Parilla Line, Balboa

As they had gotten closer to the line, Centurion Avilar had aimed for wherever he didn’t hear firing ahead. Passage of lines was a stone bitch under almost any circumstances. Trying to do it where a battle was in process approached the suicidal.

He tried the recognition signal over the radio and got nothing. He tried shouting out the approved code phrase and got a blizzard of bullets in return. The bullets that thunked into the tree behind which he sheltered were “friendly,” he thought, based on the rate of fire. What worked, however, was simple. In their own accent he said, “This is Centurion Avilar, Sixty-Second Field Artillery, with a party of twenty-one. If you motherfuckers shoot at me again I am going to come forward, take your fucking rifles, and shove them up your asses.”
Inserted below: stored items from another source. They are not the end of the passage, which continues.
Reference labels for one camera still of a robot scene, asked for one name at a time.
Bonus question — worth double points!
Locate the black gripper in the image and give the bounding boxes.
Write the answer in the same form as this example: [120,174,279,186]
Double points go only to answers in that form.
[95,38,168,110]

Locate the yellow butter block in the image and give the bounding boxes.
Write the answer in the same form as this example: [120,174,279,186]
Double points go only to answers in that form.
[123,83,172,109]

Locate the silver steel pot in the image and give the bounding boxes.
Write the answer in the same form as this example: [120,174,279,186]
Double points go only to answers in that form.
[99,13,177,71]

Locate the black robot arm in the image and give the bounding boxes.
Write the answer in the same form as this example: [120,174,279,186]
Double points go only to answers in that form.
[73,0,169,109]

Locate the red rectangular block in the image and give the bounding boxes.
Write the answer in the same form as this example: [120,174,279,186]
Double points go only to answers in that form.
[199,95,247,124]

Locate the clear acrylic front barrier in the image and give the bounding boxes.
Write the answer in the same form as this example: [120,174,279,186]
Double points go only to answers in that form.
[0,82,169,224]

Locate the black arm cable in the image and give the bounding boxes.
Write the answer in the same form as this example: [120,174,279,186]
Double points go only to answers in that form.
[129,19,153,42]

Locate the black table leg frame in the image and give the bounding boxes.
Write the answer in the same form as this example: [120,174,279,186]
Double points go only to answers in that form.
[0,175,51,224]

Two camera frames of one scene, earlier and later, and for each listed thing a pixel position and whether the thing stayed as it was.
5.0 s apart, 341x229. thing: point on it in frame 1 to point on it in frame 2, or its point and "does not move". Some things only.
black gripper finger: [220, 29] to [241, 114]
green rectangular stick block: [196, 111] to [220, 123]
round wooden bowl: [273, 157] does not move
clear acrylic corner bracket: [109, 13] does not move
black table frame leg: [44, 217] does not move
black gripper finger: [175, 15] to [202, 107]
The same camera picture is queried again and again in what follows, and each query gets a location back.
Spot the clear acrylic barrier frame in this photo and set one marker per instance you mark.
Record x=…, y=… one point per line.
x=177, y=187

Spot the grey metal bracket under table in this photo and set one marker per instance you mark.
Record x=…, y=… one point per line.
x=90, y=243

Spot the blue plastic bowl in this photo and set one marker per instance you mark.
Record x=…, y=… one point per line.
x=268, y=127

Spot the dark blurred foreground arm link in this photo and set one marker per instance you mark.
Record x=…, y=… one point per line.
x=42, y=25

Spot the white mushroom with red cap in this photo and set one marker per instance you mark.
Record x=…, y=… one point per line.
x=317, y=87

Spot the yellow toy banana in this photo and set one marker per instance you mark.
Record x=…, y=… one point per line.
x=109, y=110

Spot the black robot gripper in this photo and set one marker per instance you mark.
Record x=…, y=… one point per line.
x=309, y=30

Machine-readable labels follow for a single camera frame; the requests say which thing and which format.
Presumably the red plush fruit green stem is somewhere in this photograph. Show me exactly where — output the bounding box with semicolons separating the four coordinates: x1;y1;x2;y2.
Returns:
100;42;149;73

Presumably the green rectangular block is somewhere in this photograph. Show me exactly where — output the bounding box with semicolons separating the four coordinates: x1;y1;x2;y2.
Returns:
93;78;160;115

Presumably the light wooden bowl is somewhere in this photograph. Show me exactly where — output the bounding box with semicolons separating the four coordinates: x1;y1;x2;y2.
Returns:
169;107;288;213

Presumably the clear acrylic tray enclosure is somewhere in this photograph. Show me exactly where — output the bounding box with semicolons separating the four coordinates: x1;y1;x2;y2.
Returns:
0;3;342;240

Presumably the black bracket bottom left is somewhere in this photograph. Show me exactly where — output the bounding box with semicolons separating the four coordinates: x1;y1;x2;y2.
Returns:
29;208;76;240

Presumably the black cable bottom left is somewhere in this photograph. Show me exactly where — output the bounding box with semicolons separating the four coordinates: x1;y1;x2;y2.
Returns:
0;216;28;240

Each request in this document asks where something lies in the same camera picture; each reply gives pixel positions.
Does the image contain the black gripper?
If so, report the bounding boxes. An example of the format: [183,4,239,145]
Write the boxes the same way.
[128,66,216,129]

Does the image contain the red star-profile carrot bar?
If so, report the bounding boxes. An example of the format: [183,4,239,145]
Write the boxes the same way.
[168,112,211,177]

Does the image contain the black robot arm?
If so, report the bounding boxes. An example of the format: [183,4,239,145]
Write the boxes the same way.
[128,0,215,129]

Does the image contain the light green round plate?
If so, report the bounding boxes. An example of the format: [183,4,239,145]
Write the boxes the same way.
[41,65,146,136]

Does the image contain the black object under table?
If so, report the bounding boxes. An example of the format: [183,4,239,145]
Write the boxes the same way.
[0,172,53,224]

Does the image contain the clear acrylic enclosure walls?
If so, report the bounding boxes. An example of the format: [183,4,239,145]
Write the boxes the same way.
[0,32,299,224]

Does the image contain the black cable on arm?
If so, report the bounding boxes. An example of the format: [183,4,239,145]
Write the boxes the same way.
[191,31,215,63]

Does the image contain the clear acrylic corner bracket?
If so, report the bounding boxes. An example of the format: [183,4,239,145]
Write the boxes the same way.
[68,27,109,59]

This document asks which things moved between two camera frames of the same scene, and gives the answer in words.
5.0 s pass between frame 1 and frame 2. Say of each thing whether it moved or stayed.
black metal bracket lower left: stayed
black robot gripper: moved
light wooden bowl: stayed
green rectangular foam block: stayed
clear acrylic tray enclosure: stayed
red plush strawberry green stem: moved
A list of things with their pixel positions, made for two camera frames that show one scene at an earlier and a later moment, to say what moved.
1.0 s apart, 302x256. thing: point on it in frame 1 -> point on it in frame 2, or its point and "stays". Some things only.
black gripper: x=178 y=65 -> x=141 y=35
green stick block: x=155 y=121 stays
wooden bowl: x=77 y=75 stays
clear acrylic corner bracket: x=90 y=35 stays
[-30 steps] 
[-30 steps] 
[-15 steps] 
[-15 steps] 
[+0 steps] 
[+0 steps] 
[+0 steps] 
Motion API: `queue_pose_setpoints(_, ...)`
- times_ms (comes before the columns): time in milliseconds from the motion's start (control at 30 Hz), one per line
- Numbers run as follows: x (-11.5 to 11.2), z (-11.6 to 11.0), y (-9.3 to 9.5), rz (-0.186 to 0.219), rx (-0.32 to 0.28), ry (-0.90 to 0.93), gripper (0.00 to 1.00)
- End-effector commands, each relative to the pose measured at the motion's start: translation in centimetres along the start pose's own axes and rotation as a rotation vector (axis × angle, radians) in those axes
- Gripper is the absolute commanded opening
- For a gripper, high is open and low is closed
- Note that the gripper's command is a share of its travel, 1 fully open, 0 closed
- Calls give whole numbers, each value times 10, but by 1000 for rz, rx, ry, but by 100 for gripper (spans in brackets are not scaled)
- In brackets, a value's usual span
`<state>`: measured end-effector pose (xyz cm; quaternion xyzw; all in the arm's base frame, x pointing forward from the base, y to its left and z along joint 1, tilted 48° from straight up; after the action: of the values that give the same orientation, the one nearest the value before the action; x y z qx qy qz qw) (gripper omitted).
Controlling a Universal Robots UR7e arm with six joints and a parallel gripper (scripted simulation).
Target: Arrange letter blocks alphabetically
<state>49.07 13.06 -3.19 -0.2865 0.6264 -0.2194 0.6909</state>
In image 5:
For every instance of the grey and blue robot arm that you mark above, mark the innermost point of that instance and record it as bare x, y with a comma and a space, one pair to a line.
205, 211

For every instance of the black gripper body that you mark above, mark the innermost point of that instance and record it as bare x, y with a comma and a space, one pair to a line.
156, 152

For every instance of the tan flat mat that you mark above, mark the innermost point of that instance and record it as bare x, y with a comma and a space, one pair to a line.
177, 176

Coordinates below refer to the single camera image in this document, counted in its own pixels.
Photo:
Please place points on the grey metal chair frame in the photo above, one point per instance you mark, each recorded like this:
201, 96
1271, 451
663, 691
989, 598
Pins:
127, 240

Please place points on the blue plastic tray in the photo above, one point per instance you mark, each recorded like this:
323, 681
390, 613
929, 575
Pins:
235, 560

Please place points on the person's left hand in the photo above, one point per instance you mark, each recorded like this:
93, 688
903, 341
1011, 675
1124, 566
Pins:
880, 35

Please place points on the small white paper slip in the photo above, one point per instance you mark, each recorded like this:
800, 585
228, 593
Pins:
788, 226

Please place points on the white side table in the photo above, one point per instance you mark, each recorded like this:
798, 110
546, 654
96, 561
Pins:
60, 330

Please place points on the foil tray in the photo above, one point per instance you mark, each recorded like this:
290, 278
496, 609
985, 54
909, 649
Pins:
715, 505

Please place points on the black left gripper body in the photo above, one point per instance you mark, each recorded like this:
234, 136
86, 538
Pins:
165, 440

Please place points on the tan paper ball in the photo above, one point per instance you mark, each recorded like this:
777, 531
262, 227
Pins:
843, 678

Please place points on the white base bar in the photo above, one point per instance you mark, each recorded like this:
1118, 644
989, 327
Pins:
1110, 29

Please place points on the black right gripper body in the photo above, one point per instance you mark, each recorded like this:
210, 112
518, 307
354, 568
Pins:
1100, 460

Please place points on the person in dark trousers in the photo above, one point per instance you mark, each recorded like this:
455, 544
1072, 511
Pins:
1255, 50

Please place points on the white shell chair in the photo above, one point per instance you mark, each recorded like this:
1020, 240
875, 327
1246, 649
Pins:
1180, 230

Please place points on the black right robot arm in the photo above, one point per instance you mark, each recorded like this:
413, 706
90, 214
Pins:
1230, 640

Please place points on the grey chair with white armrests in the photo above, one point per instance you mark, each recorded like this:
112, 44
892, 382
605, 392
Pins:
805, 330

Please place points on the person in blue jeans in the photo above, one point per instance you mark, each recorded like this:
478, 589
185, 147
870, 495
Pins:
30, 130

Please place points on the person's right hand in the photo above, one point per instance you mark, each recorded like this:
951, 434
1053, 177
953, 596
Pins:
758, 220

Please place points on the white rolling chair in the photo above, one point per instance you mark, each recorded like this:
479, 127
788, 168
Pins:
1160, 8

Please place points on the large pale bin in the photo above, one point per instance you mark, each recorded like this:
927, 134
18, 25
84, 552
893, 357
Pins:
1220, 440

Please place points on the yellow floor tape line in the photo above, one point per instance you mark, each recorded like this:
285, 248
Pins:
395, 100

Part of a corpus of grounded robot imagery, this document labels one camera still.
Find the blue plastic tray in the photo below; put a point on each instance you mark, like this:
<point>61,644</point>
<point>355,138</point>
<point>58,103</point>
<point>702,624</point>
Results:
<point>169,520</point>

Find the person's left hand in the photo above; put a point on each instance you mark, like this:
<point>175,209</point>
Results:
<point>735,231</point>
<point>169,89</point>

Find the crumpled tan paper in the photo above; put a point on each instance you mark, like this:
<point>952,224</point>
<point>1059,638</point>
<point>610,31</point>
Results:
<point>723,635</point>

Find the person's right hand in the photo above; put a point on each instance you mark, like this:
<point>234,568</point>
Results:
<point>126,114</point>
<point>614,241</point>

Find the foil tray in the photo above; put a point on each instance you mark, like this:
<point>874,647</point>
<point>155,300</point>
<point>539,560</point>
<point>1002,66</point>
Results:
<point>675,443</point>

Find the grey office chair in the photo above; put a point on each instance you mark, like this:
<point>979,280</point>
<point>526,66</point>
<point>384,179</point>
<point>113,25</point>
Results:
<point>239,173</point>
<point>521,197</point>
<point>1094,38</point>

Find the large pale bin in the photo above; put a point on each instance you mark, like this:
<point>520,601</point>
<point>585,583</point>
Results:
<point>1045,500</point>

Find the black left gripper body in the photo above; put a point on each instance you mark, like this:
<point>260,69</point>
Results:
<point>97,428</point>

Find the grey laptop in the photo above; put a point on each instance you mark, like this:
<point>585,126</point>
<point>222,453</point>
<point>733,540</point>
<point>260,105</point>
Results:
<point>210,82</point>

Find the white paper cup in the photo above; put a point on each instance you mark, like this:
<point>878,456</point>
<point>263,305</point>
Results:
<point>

“Cease fire! Cease fire!” passed along the line ahead. A voice called out, “Come forward, centurion, with your party of twenty-one. You’ve got to be friendly because nobody but an Anglian or a legionary centurion talks like that, and you don’t sound Anglian.”

“Fine,” Avilar shouted back. “We need an ambulance or three, and a land line to graves registration.”

“The command post can give you the land line. I’ll call for the ambulance or, if I can get them, ambulances. Come on in and welcome back.”